野田佳彦首相は11日夜、首相官邸で記者会見し、環太平洋経済連携協定(TPP)について「交渉参加に向けて関係国と協議に入る」と表明した。同時に「貿易立国として築いた現在の豊かさを次世代に引き継ぐには、アジア太平洋地域の成長力を取り入れていかなければならない」と強調した。12日からのアジア太平洋経済協力会議(APEC)首脳会議の場で関係国に伝える。日本経済の再生に向けて関税撤廃を原則とするTPP参加交渉に臨み、米国など関係国との調整や同意を経て、来春にも交渉入りする。

与党内では農業分野への打撃などを理由に交渉参加への反対論が強く、首相は決定を当初予定していた10日から1日、先延ばしした。首相は「国益を最大限に実現するため、全力を尽くす」と決意を示すとともに「守るべきものは守り抜き、勝ち取るものは勝ち取る。医療制度や美しい農村は断固として守り抜く」と語った。農業に関しては「必要な予算措置を行っていきたい」と反対論への配慮を示した。

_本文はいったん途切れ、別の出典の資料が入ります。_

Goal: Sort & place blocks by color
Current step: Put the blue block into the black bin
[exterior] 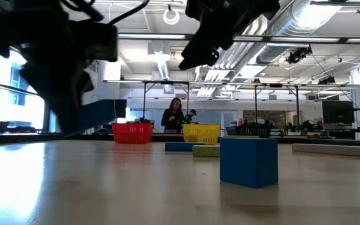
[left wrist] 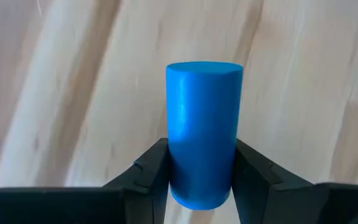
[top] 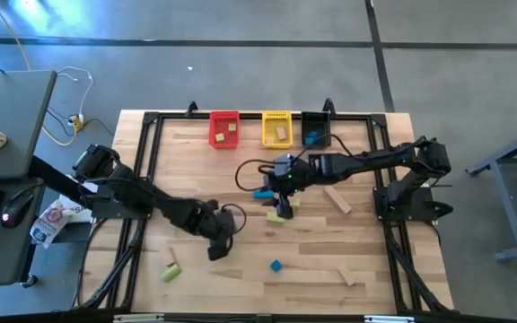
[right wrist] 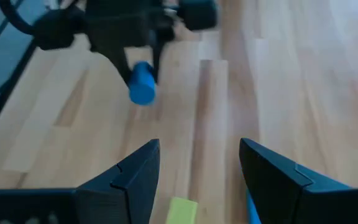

反対派は首相の記者会見を「事前協議で、参加表明ではない」と解釈しており、実際の交渉入りまでの党内調整や国内調整は難航が避けられない。消費増税準備法案への対応も絡んで政権運営は正念場を迎える。

TPPは米国など9カ国が物品の関税撤廃など21分野でのルール作りを進めている。首相はAPECの場を利用した関係国会合に出席し、交渉参加の意思を伝える方向で調整している。交渉の決着までは約1年かかるとの見方が強く、日本はルール作りに関与できるとみている。

日本が交渉入りするには9カ国の同意を得る必要があり、米国の議会手続きなどを考えれば、実際の交渉入りは2012年春ごろになる想定だ。

TPPの原則である関税撤廃方針については「段階的に撤廃とはどうするのか、例外はあるのかを含めて定まっていない。国益実現へ協議する」と、例外品目の獲得を目指す考えを示した。

首相の参加表明に先立ち、政府・民主三役会議と関係閣僚委員会を開いて手続きを進めた。民主党のプロジェクトチームが「慎重に判断する」との提言をまとめたことを考慮した。

山田正彦前農相ら反対派は11日、両院議員総会の開催要求に必要な党所属議員の3分の1を超える142人の署名を集め、輿石東幹事長に提出した。首相がAPECから帰国した後、両院総会に代わる議員懇談会を開き、首相が直接、説明する方向だ。